EXERCISE:
Return, from the lines below, each one that includes the word "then".

Source records:
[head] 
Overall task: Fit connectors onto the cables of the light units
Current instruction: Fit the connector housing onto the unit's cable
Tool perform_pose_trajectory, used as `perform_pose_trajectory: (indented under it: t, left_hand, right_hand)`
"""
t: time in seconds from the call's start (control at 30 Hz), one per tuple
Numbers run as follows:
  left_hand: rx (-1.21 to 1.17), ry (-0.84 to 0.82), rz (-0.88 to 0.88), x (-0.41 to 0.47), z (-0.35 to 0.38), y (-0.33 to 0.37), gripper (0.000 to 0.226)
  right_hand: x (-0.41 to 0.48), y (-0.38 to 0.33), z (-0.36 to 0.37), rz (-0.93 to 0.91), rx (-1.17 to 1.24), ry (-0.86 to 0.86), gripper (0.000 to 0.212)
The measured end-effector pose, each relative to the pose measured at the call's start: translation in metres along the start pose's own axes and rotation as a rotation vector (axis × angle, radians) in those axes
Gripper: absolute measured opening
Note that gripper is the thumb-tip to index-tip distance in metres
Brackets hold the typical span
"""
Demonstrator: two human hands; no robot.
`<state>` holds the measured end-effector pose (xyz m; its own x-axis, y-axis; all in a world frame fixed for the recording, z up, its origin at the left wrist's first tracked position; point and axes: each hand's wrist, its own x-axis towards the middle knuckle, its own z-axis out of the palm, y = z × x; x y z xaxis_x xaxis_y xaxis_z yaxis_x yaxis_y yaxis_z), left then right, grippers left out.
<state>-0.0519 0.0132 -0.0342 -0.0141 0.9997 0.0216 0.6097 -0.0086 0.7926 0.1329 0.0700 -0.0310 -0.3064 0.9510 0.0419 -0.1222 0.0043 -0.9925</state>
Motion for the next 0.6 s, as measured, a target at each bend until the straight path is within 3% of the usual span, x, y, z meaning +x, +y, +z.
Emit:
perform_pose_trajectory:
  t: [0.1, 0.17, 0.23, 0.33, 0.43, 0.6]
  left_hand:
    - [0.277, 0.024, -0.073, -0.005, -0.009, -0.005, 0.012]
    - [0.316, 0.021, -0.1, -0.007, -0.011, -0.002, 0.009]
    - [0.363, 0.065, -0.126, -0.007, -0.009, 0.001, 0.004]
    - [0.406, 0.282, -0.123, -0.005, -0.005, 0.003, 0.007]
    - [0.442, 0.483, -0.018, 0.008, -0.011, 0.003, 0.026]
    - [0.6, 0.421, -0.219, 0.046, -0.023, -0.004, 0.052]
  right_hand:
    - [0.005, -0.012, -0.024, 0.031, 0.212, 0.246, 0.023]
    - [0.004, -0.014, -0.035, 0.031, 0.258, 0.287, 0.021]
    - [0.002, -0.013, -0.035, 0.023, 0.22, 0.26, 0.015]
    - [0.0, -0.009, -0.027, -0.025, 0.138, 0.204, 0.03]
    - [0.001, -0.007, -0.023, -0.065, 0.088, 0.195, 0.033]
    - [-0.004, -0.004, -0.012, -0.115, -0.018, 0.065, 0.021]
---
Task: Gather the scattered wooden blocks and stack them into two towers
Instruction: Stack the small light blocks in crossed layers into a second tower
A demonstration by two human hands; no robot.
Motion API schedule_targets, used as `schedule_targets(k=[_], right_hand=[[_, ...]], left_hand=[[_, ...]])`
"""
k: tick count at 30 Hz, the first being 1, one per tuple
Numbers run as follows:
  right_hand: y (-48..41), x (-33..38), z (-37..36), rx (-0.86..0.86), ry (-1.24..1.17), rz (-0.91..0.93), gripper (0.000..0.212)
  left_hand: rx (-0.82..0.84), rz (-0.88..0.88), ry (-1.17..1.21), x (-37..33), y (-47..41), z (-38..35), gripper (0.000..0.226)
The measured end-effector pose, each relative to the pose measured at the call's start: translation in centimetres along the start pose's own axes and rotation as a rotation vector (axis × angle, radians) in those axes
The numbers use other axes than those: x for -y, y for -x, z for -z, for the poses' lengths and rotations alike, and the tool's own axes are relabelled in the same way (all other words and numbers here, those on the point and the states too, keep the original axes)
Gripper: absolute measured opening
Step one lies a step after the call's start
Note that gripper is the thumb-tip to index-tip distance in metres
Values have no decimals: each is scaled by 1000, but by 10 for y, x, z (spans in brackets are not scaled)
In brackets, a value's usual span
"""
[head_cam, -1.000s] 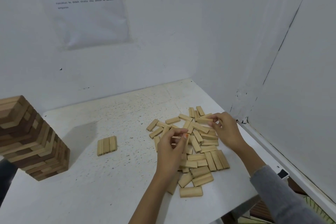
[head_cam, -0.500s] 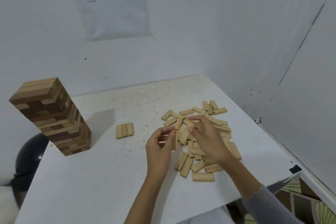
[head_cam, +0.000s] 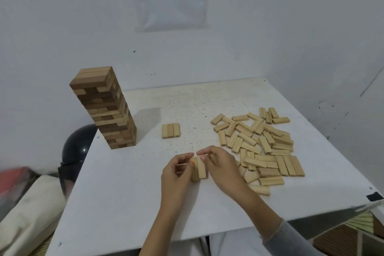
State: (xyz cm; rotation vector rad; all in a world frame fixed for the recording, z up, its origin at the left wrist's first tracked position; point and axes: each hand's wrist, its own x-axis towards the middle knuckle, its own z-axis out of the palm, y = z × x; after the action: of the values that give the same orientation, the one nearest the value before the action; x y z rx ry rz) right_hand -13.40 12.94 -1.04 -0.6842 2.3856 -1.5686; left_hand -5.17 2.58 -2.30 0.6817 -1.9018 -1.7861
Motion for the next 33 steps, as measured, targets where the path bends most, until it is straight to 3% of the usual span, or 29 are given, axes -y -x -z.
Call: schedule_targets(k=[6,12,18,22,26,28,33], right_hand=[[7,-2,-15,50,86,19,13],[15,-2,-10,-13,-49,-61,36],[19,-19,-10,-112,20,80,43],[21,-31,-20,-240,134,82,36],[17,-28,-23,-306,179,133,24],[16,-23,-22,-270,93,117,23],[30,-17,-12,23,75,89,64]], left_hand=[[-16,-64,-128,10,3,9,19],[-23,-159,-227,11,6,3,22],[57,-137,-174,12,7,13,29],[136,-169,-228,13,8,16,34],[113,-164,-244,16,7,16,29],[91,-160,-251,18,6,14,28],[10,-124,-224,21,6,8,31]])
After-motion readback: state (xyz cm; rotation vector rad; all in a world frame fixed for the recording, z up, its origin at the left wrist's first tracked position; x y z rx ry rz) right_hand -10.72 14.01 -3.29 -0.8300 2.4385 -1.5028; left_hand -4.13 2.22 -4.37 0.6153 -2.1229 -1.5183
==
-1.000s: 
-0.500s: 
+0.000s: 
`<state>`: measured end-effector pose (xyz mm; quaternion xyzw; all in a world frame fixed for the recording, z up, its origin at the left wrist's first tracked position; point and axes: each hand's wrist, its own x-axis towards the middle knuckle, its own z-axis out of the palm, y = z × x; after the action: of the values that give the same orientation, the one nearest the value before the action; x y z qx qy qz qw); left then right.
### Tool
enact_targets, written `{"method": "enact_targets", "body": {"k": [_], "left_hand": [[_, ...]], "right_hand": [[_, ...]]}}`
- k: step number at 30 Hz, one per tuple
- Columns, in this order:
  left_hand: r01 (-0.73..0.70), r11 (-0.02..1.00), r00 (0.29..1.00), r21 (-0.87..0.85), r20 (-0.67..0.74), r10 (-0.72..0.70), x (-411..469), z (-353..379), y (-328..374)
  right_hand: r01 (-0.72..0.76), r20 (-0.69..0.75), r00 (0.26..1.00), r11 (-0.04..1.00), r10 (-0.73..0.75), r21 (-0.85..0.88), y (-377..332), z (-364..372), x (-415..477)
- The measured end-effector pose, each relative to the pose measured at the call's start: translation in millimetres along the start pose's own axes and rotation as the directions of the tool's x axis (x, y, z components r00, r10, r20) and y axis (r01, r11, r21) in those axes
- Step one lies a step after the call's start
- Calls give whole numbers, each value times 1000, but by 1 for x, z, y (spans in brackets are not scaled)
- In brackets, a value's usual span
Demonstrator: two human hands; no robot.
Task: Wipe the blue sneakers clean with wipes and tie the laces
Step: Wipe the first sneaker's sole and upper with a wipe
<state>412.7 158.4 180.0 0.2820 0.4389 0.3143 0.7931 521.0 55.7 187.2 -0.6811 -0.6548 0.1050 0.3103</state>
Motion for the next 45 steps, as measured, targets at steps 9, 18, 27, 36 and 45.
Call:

EXPECTED ANSWER:
`<state>` holds the measured end-effector pose (xyz m; its own x-axis, y-axis; all in a world frame fixed for the recording, z up, its origin at the left wrist's first tracked position; point and axes: each hand's wrist, its own x-axis towards the middle knuckle, its own z-axis out of the palm, y = z × x; x y z xaxis_x xaxis_y xaxis_z yaxis_x yaxis_y yaxis_z), left then right, grippers left out.
`<state>`: measured end-effector pose (xyz mm; quaternion xyzw; all in a world frame fixed for the recording, z up, its origin at the left wrist's first tracked position; point and axes: each hand's wrist, its own x-axis towards the middle knuckle, its own z-axis out of the palm, y = z × x; after the action: of the values that give the same orientation, the one nearest the value before the action; x y z qx qy qz qw); left then right.

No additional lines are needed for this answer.